I would get a filter....at the least a sponge filter. Filtered tanks seem healthier to me....and stagnant water is pretty gross looking sometimes.

Make sure you read about these guys before buying....and do research other than listening to people at a LFS. ADFs usually won't eat processed foods....and like frozen or live foods. You could get lucky though, but have some frozen stuff on hand in case. Keep up with water changes even with the filter.

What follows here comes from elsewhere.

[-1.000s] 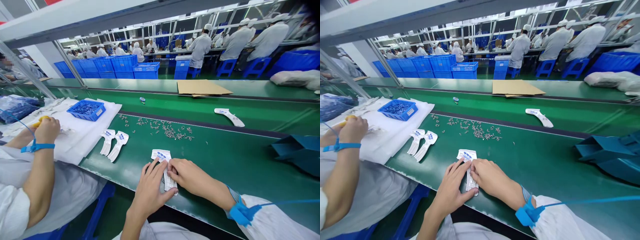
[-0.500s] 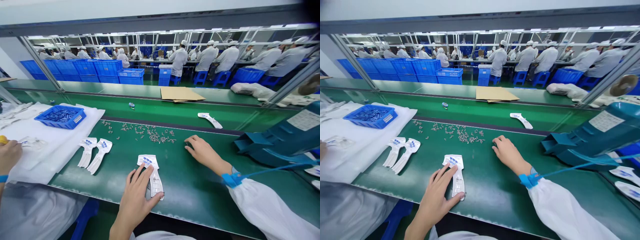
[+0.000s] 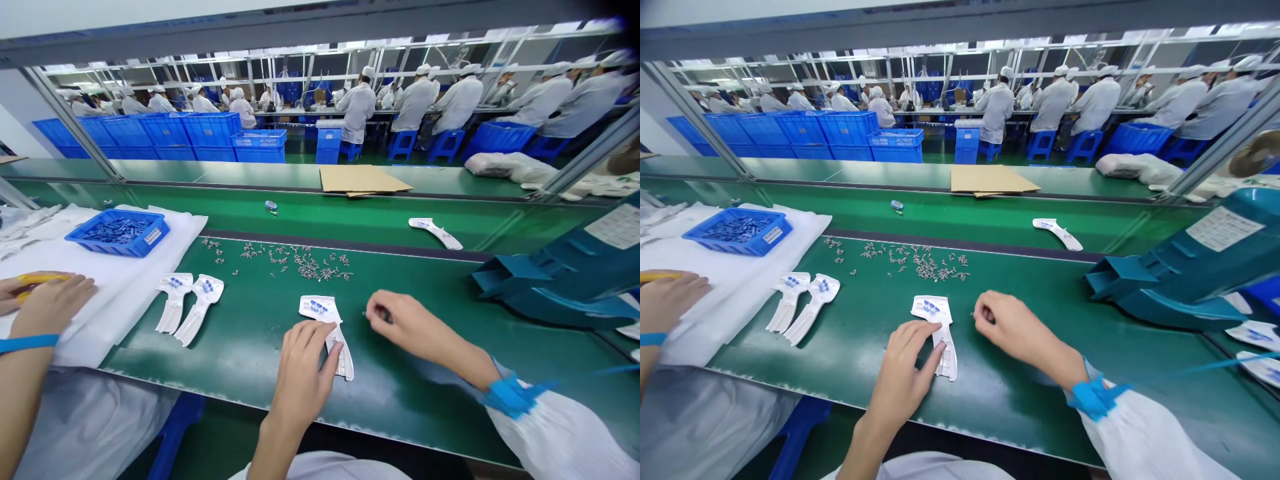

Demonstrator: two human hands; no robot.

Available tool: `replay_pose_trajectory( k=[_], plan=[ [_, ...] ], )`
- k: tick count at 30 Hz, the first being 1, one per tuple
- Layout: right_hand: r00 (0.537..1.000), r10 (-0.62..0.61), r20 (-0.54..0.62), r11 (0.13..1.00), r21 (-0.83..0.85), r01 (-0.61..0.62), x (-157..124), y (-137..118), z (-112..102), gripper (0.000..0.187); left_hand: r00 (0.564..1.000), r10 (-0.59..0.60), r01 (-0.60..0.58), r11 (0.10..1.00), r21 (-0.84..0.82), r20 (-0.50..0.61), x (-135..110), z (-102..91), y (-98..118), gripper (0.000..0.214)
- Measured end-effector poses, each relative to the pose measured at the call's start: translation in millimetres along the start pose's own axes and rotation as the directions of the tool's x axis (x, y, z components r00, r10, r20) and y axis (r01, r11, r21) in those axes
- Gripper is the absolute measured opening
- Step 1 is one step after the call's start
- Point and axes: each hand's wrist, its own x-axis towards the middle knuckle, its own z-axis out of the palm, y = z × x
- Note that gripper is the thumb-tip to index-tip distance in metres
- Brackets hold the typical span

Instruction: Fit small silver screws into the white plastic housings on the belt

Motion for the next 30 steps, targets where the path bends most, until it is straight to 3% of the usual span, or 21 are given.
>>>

And take some pics! ADFs are super cute.


----------



## fish36 (Jun 6, 2009)

SouthernBelle23 said:


> The waiting period would be the time it takes the tank to cycle. The same should go for fish as well....unless you add hardy fish a little at a time during a cycle.
> 
> I would get a filter....at the least a sponge filter. Filtered tanks seem healthier to me....and stagnant water is pretty gross looking sometimes.
> 
> ...


I 100% agree with you.


----------



## Toshogu (Apr 24, 2009)

Buy "Seachem Stability" cycle a tank within a week. And have fish in it as soon as it comes up to tempurature. Just started a 10gal. about 3days ago and it's doing fine with a ryuken and guppy fry in it. Ammon = .25 N2 = 0 N3 = 0 as of yesterday. Today I expect same. 5-6 day I expect ammon = 0 N2 = .25 N3= 0 and by 7th day it should be Ammon = 0 N2 = 0 N3 = .5
Water changes are 25% every day until I see N3 pop up.

Also no matter what you have in a tank full of water you want to have a filter of somekind in there, even if it's just a bunch of plants or a sponge or something.

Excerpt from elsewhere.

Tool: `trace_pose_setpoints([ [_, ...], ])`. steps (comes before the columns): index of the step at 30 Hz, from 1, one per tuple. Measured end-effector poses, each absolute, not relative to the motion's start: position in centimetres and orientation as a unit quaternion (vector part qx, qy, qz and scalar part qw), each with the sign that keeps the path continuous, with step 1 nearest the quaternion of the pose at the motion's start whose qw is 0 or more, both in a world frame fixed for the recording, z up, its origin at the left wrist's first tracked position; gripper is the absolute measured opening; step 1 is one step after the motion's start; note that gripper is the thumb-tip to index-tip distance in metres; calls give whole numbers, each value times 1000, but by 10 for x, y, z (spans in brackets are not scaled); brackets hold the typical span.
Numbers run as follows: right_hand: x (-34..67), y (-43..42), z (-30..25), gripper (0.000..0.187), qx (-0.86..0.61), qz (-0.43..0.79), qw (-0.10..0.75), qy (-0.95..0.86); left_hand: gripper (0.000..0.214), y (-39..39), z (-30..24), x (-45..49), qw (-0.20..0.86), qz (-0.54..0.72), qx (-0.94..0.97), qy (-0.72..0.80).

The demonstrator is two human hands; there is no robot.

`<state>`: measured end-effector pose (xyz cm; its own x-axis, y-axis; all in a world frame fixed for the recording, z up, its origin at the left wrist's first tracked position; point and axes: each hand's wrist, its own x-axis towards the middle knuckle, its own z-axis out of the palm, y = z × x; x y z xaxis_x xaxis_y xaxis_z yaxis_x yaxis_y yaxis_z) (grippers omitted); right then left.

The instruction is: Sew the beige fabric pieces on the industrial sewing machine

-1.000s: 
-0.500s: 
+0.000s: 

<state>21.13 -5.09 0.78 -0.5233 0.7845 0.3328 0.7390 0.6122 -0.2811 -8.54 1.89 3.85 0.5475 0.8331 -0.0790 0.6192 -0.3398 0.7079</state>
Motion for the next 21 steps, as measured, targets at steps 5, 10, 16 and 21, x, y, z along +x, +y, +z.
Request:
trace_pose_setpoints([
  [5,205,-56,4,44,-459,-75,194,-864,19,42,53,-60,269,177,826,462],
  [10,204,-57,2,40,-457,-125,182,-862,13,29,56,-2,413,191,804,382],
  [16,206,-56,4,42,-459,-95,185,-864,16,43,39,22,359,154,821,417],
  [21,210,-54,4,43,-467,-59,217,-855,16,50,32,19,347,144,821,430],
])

Imagine if we sent an astronaut out into space with out any lifesupport like oxygen scrubbers, or waste recycling systems. We would have some very unhappy possibly dead americans out in space.

Also my experience with ADF and Overflow box's. Make sure to check the overflowbox when you get up and before you goto sleep. Every once in a while you'll find the ADF there, or in your sump. hell it's just a good idea to check your Overflow box and sump cause you find the darndest things in there. Like right now I have a Bamboo Shrimp that has gone MIA.


----------